Finsler geometry modeling of complex fluids: reduction in viscous resistance

• Published in: Journal of physics. Conference series Vol. 1730; no. 1; pp. 12036 - 12039
• Main Authors: Okumura, Masahiko, Homma, Ippei, Noro, Shuta, Koibuchi, Hiroshi
• Format: Journal Article
• Language: English
• Published: Bristol IOP Publishing 01.01.2021
• Subjects: Computational fluid dynamics; Dispersion; Gas mixtures; Macromolecules; Mathematical analysis; Model testing; Modelling; Monte Carlo simulation; Newtonian fluids; Non Newtonian fluids; Physics; Reduction; Stress concentration
• ISSN: 1742-6588; 1742-6596
• DOI: 10.1088/1742-6596/1730/1/012036

Complex fluids refer to a broad range of materials that contain two different phases, such as solid-liquid and fluid-gas mixtures.
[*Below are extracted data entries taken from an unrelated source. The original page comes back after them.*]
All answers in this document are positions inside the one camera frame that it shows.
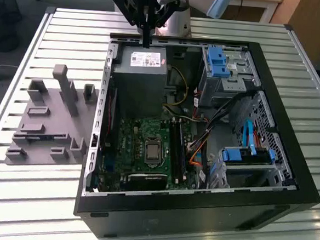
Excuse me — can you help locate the orange data cable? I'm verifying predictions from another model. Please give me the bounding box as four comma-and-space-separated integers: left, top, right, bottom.
188, 140, 207, 168

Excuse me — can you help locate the silver disk bay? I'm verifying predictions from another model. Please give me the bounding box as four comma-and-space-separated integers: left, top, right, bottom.
207, 144, 299, 195

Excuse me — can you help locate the green motherboard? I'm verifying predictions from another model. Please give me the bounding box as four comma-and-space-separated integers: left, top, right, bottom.
93, 112, 204, 197

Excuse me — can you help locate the wooden cabinet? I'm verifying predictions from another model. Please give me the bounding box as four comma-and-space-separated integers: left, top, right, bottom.
268, 0, 320, 65

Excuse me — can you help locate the wood top white desk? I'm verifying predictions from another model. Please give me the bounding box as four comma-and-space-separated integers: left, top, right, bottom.
227, 0, 285, 25

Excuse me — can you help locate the black graphics card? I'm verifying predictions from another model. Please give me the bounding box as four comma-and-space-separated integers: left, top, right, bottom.
119, 169, 169, 194

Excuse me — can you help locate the grey power supply unit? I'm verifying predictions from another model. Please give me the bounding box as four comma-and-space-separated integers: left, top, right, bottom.
109, 44, 170, 121

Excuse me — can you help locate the blue drive latch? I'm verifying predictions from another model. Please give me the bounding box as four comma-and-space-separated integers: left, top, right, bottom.
205, 45, 233, 78

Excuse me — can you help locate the black RAM slot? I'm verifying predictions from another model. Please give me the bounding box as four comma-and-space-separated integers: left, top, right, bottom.
167, 118, 184, 184
171, 118, 187, 183
164, 118, 180, 184

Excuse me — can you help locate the metal socket cover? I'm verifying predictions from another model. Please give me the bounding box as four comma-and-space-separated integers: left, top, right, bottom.
141, 135, 167, 168

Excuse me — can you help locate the grey parts rack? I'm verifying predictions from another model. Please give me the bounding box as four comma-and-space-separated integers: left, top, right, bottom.
4, 61, 102, 173

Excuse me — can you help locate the black cable bundle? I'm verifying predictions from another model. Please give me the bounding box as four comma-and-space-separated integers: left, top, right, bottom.
184, 85, 261, 192

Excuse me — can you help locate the yellow wire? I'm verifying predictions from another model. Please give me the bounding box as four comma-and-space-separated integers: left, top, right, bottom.
163, 65, 191, 108

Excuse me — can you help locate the red black twisted wire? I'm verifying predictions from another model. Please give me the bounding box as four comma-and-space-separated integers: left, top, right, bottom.
105, 88, 118, 144

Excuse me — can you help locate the red wire bundle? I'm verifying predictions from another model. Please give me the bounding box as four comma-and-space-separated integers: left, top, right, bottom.
191, 86, 211, 124

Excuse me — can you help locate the silver drive cage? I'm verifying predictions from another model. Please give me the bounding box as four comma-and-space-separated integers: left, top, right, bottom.
198, 44, 264, 111

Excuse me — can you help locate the silver CPU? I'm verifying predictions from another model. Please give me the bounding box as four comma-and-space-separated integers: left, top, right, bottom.
145, 143, 162, 161

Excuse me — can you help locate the black PC case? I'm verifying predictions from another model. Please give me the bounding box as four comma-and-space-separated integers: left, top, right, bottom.
71, 30, 320, 240

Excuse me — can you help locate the black mesh waste bin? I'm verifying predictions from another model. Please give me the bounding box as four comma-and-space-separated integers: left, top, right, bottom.
0, 0, 24, 54

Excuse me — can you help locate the light blue data cable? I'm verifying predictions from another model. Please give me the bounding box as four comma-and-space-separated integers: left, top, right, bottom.
241, 119, 259, 156

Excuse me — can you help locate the hard disk in blue carrier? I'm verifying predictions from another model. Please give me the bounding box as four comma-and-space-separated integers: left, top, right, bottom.
221, 145, 276, 166

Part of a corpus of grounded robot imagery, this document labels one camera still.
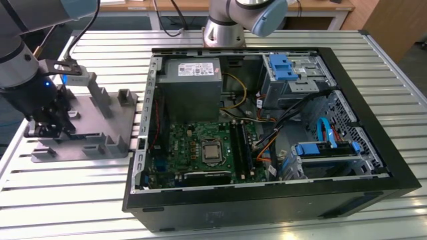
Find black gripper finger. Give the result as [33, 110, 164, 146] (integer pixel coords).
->
[56, 84, 77, 133]
[22, 106, 73, 139]

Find black RAM slot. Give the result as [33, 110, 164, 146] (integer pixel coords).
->
[235, 120, 251, 176]
[232, 120, 247, 176]

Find grey parts rack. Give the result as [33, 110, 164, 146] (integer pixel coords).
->
[29, 71, 140, 165]

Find grey power supply unit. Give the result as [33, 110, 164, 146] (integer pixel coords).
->
[156, 57, 224, 123]

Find green motherboard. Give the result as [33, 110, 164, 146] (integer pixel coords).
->
[143, 119, 268, 190]

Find metal CPU socket cover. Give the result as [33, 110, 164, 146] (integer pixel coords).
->
[199, 136, 225, 168]

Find silver CPU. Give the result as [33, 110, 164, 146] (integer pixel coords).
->
[203, 144, 221, 161]

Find black graphics card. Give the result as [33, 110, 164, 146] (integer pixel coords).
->
[181, 170, 233, 187]

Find blue disk carrier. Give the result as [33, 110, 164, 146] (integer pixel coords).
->
[268, 54, 300, 81]

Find metal disk bay cage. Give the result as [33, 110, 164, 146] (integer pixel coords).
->
[261, 53, 336, 110]
[279, 143, 389, 181]

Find black PC case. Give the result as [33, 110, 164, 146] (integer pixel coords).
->
[121, 46, 423, 232]

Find hard disk in blue carrier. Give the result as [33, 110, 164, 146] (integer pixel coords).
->
[295, 141, 360, 158]

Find wooden desk white legs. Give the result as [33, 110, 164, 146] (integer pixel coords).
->
[97, 0, 356, 31]

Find wooden cabinet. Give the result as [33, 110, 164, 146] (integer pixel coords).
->
[341, 0, 427, 65]

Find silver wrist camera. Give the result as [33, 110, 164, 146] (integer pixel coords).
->
[61, 71, 97, 88]

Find yellow wire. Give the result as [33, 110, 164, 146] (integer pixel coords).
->
[219, 72, 248, 110]

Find orange yellow power wires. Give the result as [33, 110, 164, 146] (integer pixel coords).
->
[255, 138, 279, 162]

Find black cable bundle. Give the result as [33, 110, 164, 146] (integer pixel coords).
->
[272, 88, 335, 133]

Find blue flat data cable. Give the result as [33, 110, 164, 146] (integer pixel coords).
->
[315, 116, 339, 148]

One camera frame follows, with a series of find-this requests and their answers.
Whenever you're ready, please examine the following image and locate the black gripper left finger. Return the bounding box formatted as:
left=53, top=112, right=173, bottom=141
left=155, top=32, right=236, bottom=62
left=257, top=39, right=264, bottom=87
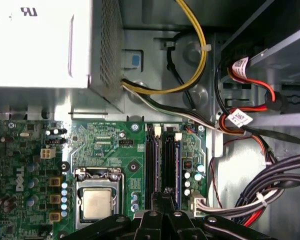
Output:
left=61, top=191, right=166, bottom=240

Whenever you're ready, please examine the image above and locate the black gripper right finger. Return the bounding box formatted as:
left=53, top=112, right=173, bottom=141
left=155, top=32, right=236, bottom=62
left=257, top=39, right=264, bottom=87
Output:
left=164, top=187, right=271, bottom=240

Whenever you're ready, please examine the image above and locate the metal socket cover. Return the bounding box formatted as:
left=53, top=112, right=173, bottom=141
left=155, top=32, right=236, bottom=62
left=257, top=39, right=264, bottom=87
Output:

Generally, in fluids with dispersed matter, the viscous resistance is not always proportional to the velocity of the fluids, and a fluid exhibiting such behavior is called a non-Newtonian fluid. The viscous resistance is considerably decreased in a certain range of velocities compared to the case without macromolecules. This change in the macroscopic viscous resistance is expected to originate from the interactions between fluids and dispersed matter. In this study, we apply the Finsler geometry (FG) modelling technique to implement this complex interaction, and we numerically show a mechanism for the reduction in viscous resistance. In the FG modeling, a new dynamical variable corresponding to the directional degrees of freedom of dispersed matter is introduced and updated by the Monte Carlo simulation technique during iterations of the Navier-Stokes equation. The tentative results indicate that the distribution of the viscous force and its position dependence are considerably different from those in standard Newtonian fluids. This finding indicates the possibility that the FG modeling technique can properly describe the effects of dispersed matter on the flow behavior.